*TASK DESCRIPTION*:
Find the line containing "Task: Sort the" in the material below; copy that line and all following lines exactly.

COLLECTED DATA Block Start

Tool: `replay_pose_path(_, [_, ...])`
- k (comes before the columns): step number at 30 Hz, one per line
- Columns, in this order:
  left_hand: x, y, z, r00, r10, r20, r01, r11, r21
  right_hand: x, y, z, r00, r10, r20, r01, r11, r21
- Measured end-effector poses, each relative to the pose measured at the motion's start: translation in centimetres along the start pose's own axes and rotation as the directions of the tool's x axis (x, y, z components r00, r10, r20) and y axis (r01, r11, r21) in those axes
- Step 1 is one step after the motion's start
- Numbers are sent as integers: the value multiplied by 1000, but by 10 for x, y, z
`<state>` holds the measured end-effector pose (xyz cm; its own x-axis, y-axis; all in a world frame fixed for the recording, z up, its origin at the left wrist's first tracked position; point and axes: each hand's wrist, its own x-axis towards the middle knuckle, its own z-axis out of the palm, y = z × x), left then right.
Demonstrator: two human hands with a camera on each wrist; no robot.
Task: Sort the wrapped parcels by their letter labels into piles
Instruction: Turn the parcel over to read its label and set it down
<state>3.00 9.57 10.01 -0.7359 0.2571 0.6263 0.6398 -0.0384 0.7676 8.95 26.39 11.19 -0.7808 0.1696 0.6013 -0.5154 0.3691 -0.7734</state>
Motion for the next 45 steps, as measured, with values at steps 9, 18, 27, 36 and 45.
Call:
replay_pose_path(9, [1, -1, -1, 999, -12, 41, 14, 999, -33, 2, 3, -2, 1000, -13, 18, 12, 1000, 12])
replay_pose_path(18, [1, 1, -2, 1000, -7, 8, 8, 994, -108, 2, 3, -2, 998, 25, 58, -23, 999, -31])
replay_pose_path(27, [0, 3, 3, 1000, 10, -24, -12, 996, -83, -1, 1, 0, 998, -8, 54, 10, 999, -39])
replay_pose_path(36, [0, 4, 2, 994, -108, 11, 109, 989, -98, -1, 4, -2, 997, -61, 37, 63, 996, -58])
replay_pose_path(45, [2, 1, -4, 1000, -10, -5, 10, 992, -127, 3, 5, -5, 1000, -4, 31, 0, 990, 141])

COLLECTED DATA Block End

*EXERCISE RESULT*:
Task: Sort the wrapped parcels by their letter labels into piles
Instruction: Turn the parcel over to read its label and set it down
<state>3.00 9.57 10.01 -0.7359 0.2571 0.6263 0.6398 -0.0384 0.7676 8.95 26.39 11.19 -0.7808 0.1696 0.6013 -0.5154 0.3691 -0.7734</state>
Motion for the next 45 steps, as measured, with values at steps 9, 18, 27, 36 and 45.
Call:
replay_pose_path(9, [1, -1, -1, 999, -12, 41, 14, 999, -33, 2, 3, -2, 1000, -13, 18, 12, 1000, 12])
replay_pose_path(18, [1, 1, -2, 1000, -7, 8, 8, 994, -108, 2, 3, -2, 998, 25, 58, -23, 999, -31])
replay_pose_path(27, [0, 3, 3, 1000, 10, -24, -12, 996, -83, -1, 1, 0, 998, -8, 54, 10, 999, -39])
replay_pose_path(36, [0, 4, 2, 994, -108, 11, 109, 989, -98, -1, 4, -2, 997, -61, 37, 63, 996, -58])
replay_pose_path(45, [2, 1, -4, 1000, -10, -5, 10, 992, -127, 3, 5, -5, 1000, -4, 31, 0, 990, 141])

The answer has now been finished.